The first song was sung by Otohime when she was sitting alone and fondly thinking of Ingyō. She was unaware that the Emperor heard her singing and was touched by her words, so she was startled and surprised by his presence when he replied with a song of his own. When translating the Nihon Shoki, Sholar William George Aston mentions it was considered at the time a sign that "an intimate friend would arrive" if a spider clung to one's garments. He also commented on how the word "little crab" is also another name for a spider. The second song was sung by Otohime when the Emperor was making his way to her separate residence. Ingyō warns Otohime afterwards that nobody else must hear this song especially the Empress. Thus "men at the time" gave a name for the shore-weed by calling it "Na-nori-ahi-mo". Aston notes that the reasoning behind this name is unclear as "Na-nori ahi" translates to "mutually to tell one's name" and "mo" is the general word for seaweed.

==Daughter==
Another possible identity of "Princess Sotoorihime" could have been Emperor Ingyō's daughter Karu no Ōiratsume (軽大娘皇女). In this version of events, the Kojiki diverges from the Nihon Shoki by saying that Sotohoshi-no-iratsume (aka Otohime) is another name for Karu. According to the Kojiki, Emperor Ingyō's first son Kinashi had an incestuous relationship with his sister Ōiratsume. Due to the taboo involved, Kinashi was betrayed by his retainers and shunned upon by society. As Imperial ministers favored his younger brother Anaho (穴穂皇子), Kinashi chose to engage him in battle. The 'war" ended with Kinashi's defeat and he was exiled to Iyo by Anaho, who later became Emperor Ankō. Ōiratsume followed her lover Kinashi to Iyo afterwards and the two committed suicide together.

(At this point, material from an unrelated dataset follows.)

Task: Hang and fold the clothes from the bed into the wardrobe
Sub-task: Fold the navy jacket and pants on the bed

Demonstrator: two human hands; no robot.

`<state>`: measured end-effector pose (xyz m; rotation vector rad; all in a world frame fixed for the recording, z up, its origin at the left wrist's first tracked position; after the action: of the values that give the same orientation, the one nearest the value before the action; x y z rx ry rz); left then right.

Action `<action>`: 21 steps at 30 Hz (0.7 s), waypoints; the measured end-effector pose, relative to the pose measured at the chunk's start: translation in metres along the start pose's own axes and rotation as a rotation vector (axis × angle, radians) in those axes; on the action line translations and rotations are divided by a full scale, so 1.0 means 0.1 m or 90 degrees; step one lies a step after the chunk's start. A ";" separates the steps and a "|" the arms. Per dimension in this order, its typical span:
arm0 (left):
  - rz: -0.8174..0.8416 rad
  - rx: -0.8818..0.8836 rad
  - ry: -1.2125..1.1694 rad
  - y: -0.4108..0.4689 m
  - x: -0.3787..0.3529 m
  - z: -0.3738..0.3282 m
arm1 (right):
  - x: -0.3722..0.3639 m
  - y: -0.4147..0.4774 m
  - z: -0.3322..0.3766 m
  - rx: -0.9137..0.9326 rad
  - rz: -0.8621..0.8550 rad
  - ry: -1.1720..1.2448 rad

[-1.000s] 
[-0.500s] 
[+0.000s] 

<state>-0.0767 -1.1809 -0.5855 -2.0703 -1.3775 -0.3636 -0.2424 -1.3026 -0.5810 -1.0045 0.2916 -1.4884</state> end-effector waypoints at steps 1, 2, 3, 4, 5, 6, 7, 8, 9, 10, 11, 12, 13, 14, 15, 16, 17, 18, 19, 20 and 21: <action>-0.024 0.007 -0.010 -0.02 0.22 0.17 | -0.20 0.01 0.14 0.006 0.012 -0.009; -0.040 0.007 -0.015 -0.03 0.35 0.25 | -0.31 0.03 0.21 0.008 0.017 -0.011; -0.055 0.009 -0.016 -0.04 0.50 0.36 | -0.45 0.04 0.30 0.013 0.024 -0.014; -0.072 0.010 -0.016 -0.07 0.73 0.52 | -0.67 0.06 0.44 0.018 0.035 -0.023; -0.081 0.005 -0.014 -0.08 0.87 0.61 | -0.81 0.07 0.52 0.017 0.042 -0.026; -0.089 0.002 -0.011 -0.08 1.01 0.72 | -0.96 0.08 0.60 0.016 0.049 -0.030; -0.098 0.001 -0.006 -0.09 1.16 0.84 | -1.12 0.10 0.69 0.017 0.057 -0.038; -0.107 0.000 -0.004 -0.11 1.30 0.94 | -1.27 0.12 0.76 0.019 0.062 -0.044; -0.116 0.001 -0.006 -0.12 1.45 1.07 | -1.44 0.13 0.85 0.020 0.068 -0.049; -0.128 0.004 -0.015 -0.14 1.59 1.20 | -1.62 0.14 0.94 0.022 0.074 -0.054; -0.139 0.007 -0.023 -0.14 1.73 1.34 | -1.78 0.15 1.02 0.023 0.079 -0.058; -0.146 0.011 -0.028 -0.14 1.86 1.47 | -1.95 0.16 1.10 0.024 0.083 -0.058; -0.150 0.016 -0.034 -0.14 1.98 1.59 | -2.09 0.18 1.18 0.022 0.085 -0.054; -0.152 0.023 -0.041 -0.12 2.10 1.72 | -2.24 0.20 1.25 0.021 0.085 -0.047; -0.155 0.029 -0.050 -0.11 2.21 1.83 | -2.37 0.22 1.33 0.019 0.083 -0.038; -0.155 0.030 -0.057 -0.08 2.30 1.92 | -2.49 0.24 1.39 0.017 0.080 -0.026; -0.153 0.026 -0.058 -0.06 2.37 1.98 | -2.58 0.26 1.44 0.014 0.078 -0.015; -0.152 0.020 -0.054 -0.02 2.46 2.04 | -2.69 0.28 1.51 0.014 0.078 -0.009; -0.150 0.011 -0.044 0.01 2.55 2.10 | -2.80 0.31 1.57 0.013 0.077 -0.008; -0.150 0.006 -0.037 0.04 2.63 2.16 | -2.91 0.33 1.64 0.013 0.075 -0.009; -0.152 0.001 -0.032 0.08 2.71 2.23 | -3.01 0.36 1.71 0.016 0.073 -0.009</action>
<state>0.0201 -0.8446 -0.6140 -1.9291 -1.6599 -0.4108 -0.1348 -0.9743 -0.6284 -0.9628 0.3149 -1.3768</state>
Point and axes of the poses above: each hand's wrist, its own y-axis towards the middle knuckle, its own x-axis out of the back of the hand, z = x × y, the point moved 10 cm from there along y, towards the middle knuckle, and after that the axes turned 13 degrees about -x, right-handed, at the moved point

The Nihon Shoki on the other hand states that Karu no Ōiratsume was the one who was banished by her father Emperor Ingyō. Sholar William George Aston expresses doubt in his translated notes that a princess would be banished. His reasoning is; "Historically women have always been more lightly punished than men for the same offense, and the particular character of the fault in this case makes such a discrimination all the more reasonable".